Three ways were open to her now. Which should she choose?
Take the one you long for! she seemed to hear a voice urging her. Be bold. Say goodbye to the dull life. Live gaily and recklessly. That is the way. She could imagine the tuneful tenor voice:
"I would love you all the day, Every night would kiss and play, If with me you'd fondly stray Over the hills and far away ..."

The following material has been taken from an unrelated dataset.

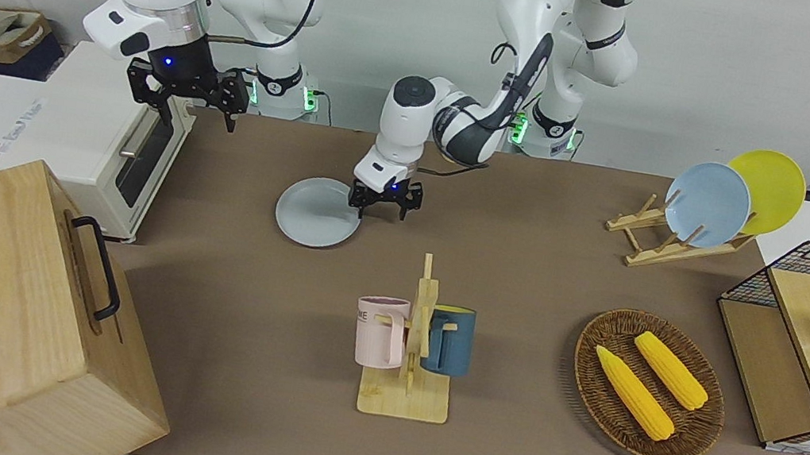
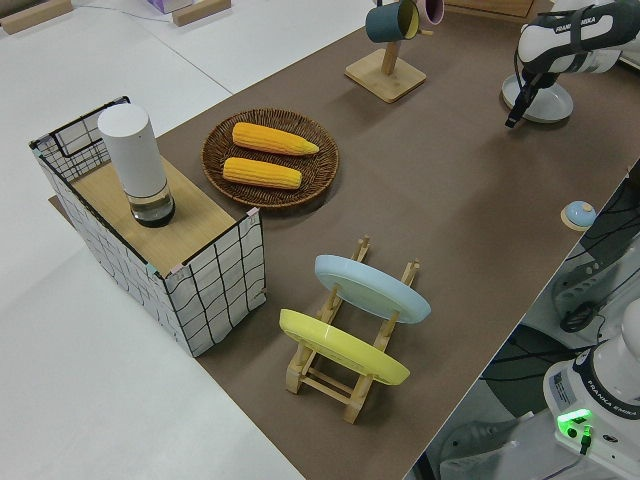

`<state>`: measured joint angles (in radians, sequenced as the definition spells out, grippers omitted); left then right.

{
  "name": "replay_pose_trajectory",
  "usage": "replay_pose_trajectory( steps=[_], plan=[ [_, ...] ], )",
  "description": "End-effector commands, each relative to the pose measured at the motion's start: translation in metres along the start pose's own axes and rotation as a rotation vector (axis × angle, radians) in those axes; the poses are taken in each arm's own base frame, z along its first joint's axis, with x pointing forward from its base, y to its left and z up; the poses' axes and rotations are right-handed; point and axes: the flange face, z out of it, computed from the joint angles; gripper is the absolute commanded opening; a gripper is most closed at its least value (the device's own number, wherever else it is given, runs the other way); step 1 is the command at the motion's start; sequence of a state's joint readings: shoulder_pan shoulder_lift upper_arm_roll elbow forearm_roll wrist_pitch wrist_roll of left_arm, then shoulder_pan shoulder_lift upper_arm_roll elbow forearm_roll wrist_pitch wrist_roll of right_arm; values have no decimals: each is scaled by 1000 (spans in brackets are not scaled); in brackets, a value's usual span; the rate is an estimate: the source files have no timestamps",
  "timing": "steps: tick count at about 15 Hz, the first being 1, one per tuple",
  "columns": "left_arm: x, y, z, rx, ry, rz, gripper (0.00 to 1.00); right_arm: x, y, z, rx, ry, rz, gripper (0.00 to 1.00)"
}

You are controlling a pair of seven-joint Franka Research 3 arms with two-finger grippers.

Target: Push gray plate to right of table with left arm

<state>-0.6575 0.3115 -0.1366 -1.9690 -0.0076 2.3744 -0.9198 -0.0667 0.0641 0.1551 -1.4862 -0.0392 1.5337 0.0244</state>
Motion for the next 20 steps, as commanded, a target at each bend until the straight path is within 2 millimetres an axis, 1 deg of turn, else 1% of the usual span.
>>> replay_pose_trajectory(
  steps=[1,3,4,5,7,8,11,14,16,18,19,20],
  plan=[
    [18,-37,-35,19,-41,45,993,-3,0,-3,6,-4,4,983],
    [28,-58,-57,6,-79,74,993,-3,0,-3,6,-4,4,983],
    [37,-73,-70,1,-97,90,993,-3,0,-3,6,-4,4,983],
    [48,-93,-83,-2,-113,102,993,-3,0,-3,6,-4,4,983],
    [59,-123,-109,2,-146,130,993,-3,0,-3,6,-4,4,983],
    [65,-139,-118,10,-163,136,993,-3,0,-3,6,-4,4,983],
    [80,-180,-139,25,-184,149,993,-3,0,-3,6,-4,4,983],
    [92,-215,-158,46,-193,165,993,-3,0,-3,6,-4,4,983],
    [96,-233,-173,97,-184,176,993,-3,0,-4,6,-2,4,983],
    [104,-260,-200,110,-171,196,995,-3,0,-3,6,-4,4,983],
    [109,-278,-212,105,-173,207,995,-3,0,-3,6,-4,4,983],
    [113,-297,-230,99,-158,205,995,-3,0,-3,6,-4,4,983]
  ],
)
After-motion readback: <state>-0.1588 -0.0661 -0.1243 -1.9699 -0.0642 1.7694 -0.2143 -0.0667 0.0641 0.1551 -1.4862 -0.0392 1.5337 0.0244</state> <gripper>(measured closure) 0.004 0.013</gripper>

Over the hills and far away to a sinful life ... to adventure. She thought: Clearly if I were wise I should marry Leon.
It was Christmas Day.
Melisande lay awake, though it was early and the house not yet astir.
Caroline's wedding day had come.
Fermor had returned only yesterday, having been, he said, delayed in London. As soon as she heard his voice she felt excitement rising within her; as soon as she looked from her window and saw him laughing as he was greeted by the grooms and servants, she knew great disquiet.
Now on this early morning she would look facts in the face and see
them as they really were. She had dreamed—she who lived so much in dreams—that something would happen before this day was reached. Her romantic thoughts, winding along pleasantly to a happy ending, had given John Collings to Caroline, and had found a charming girl for Leon; that left Melisande and Fermor who, by a miraculous stroke of good fortune, had changed his nature; he became serious-minded without losing any of his gaiety; he became tender without losing any of his passion; he became loving instead of lustful.
In her dreams Melisande lived in a perfect world.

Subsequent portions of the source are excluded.